**Exercise directions**
Take each line of the listing that has the string "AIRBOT" and report it.

**Given data**
[Start of Attachment]

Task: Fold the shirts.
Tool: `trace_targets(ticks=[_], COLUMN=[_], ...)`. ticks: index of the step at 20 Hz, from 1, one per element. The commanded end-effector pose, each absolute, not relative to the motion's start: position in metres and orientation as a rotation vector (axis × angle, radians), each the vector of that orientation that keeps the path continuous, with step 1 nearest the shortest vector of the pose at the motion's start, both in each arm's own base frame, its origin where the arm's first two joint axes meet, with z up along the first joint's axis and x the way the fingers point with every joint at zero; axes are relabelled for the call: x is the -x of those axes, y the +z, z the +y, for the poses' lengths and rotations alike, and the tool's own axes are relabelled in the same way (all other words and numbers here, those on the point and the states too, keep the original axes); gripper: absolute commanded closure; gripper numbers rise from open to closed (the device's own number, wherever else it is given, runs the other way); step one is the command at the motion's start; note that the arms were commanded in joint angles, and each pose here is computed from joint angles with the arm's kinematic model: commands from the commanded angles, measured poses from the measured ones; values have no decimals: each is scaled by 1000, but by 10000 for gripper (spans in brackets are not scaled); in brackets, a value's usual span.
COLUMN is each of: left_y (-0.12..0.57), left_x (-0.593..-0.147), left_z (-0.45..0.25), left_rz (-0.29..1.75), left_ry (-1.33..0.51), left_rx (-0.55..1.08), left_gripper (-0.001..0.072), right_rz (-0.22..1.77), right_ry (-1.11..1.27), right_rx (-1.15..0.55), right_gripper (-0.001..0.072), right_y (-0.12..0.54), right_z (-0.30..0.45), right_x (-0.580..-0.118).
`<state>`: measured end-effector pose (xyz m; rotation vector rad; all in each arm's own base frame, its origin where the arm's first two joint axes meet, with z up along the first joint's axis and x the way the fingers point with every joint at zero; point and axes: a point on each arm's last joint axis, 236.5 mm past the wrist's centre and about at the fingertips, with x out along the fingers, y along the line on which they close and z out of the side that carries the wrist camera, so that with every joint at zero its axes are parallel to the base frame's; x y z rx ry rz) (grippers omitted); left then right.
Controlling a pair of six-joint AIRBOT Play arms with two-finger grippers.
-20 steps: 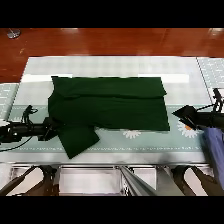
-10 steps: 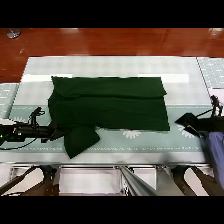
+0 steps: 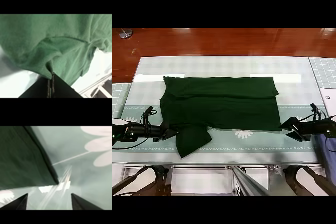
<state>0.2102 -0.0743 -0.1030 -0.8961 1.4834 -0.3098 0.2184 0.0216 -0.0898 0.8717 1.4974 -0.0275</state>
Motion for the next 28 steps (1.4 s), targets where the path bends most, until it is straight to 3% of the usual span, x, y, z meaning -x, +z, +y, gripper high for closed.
trace_targets(ticks=[1, 4, 10, 11, 12, 18, 25, 28], left_y=[-103, -103, -102, -102, -101, -50, -20, -12], left_x=[-214, -214, -213, -213, -215, -282, -360, -413], left_z=[-74, -74, -75, -75, -75, -76, -54, -59], left_rz=[1467, 1466, 1472, 1470, 1462, 1161, 1011, 961], left_ry=[-309, -309, -316, -315, -315, -384, -289, -267], left_rx=[895, 895, 899, 900, 907, 1062, 927, 871], left_gripper=[683, 683, 683, 683, 683, 683, 686, 685], right_rz=[1529, 1440, 1431, 1423, 1416, 1419, 1135, 1146], right_ry=[28, 24, 14, 19, 43, 165, 163, 206], right_rx=[-943, -1025, -890, -878, -855, -784, -664, -644], right_gripper=[93, 93, 100, 309, 688, 682, 682, 682], right_y=[-101, -101, -108, -107, -104, -83, -14, -14], right_z=[35, 40, 57, 57, 58, 64, 31, 39], right_x=[-222, -249, -279, -284, -286, -293, -389, -422])
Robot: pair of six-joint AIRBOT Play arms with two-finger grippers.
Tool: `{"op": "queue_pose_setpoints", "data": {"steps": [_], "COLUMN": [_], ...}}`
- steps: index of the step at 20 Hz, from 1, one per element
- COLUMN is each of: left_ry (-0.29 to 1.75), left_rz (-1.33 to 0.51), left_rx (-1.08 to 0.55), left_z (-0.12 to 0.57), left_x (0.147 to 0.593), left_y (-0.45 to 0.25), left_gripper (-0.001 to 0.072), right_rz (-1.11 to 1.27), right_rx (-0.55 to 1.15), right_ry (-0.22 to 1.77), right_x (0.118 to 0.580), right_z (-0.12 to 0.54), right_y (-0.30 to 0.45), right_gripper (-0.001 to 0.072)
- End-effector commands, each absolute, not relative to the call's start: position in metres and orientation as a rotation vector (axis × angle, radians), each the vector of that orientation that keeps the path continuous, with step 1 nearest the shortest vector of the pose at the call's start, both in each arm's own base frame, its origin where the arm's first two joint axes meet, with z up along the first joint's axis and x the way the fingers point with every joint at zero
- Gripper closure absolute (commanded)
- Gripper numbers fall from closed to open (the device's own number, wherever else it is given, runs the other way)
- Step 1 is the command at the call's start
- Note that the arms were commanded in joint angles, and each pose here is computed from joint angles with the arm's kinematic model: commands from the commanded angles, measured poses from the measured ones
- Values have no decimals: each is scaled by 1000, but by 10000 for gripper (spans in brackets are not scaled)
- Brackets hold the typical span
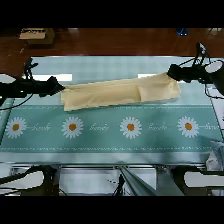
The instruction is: Fold the shirts.
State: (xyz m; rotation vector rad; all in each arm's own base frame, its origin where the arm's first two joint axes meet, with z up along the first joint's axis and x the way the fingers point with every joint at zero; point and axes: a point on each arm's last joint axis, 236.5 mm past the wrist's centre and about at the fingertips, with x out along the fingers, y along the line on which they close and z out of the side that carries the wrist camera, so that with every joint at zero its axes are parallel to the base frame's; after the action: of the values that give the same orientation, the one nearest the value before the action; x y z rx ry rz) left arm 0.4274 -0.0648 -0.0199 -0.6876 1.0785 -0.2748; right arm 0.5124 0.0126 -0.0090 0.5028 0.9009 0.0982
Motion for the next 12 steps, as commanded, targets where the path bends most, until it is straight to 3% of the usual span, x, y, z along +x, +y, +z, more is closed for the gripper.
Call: {"op": "queue_pose_setpoints", "data": {"steps": [1, 2, 3, 4, 5, 6, 8, 10, 12], "left_ry": [1067, 1056, 1041, 1029, 1022, 1017, 1024, 1045, 1063], "left_rz": [-287, -269, -253, -244, -243, -258, -294, -341, -377], "left_rx": [-710, -705, -704, -705, -706, -698, -712, -722, -722], "left_z": [-40, -44, -45, -43, -39, -34, -19, -7, -1], "left_x": [441, 445, 449, 452, 454, 455, 453, 449, 444], "left_y": [-75, -73, -70, -65, -61, -57, -50, -49, -55], "left_gripper": [688, 683, 608, 445, 304, 230, 229, 230, 231], "right_rz": [76, 76, 72, 71, 78, 73, 12, -116, -105], "right_rx": [522, 520, 522, 516, 473, 413, 210, 105, 172], "right_ry": [900, 897, 894, 894, 893, 906, 1016, 1138, 1185], "right_x": [521, 522, 522, 520, 516, 509, 482, 454, 442], "right_z": [-25, -24, -23, -20, -15, -12, -15, -23, -34], "right_y": [13, 13, 10, 4, -4, -16, -59, -107, -115], "right_gripper": [685, 675, 557, 399, 313, 310, 276, 118, 114]}}
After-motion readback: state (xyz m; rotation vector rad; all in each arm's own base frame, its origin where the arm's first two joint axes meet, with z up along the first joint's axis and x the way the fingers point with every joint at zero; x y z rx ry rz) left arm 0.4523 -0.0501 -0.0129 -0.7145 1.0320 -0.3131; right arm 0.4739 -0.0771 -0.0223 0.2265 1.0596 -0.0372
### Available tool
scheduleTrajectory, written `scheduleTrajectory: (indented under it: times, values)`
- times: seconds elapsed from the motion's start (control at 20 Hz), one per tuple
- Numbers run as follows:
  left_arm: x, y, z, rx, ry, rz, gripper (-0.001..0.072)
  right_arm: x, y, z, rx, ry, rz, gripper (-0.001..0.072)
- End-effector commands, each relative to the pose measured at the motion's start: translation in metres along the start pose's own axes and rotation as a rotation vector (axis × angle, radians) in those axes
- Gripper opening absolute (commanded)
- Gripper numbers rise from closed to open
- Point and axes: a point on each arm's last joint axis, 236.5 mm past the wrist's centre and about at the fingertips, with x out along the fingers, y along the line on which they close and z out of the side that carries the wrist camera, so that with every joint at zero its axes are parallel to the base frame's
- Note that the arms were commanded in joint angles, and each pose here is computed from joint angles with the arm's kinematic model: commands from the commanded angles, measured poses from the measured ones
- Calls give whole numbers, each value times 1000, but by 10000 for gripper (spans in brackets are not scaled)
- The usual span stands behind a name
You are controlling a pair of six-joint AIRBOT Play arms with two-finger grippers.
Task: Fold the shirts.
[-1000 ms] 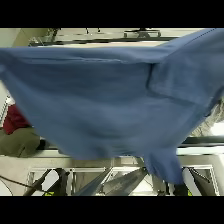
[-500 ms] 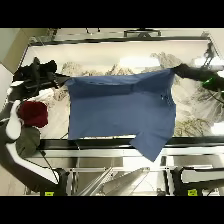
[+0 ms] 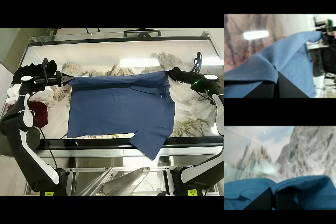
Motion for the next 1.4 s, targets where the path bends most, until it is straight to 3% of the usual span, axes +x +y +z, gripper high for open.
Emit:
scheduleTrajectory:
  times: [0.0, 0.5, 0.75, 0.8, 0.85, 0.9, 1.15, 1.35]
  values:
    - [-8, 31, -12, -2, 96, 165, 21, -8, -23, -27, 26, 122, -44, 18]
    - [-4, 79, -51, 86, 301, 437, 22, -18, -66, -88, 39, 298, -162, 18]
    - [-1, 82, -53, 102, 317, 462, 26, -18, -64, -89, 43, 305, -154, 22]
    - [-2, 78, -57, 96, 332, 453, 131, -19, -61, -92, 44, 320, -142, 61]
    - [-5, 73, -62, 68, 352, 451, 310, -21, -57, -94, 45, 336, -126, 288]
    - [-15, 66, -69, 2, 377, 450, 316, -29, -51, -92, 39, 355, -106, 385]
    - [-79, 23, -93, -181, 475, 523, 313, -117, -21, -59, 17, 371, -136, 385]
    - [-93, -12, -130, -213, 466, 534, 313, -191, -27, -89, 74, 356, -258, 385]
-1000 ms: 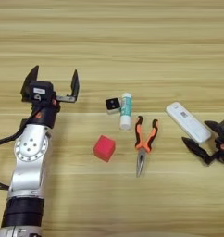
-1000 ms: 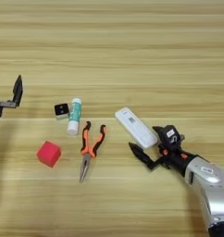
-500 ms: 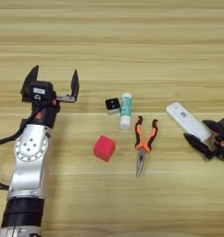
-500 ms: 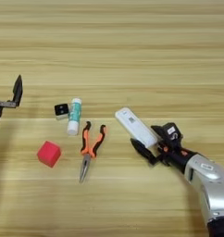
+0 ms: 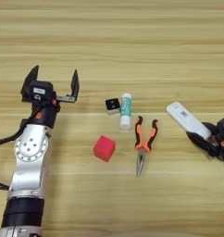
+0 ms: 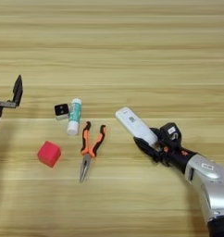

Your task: Move the objects on the table

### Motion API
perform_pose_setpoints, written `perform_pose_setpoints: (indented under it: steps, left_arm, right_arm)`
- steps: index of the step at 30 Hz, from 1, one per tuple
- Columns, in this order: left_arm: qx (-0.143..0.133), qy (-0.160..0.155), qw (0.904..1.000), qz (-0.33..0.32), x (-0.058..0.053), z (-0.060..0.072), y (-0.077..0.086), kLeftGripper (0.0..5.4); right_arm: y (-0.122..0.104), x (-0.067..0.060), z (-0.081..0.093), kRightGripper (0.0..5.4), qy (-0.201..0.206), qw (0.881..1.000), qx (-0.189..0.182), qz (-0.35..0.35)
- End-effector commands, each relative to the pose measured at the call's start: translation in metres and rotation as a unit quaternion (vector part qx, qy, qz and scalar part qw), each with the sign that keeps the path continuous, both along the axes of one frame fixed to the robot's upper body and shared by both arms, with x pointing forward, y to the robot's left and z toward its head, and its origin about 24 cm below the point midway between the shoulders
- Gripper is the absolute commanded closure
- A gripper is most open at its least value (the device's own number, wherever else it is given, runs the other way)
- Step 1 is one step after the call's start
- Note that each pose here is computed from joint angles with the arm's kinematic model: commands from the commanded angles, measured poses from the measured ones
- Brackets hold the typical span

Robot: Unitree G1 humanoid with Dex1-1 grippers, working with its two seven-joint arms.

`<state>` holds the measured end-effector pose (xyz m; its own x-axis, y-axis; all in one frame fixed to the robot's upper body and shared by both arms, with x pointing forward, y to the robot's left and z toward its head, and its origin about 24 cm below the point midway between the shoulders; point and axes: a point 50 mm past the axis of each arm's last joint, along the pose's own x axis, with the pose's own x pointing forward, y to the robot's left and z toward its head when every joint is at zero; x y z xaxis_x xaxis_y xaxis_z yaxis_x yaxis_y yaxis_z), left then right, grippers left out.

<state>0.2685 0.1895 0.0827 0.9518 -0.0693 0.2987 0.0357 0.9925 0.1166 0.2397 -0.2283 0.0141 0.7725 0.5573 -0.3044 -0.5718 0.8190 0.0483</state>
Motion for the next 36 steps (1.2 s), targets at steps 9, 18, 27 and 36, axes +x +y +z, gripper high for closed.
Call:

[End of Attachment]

**Response area**
Controlling a pair of six-joint AIRBOT Play arms with two-finger grippers.
Robot: pair of six-joint AIRBOT Play arms with two-finger grippers.
You are controlling a pair of six-joint AIRBOT Play arms with two-finger grippers.

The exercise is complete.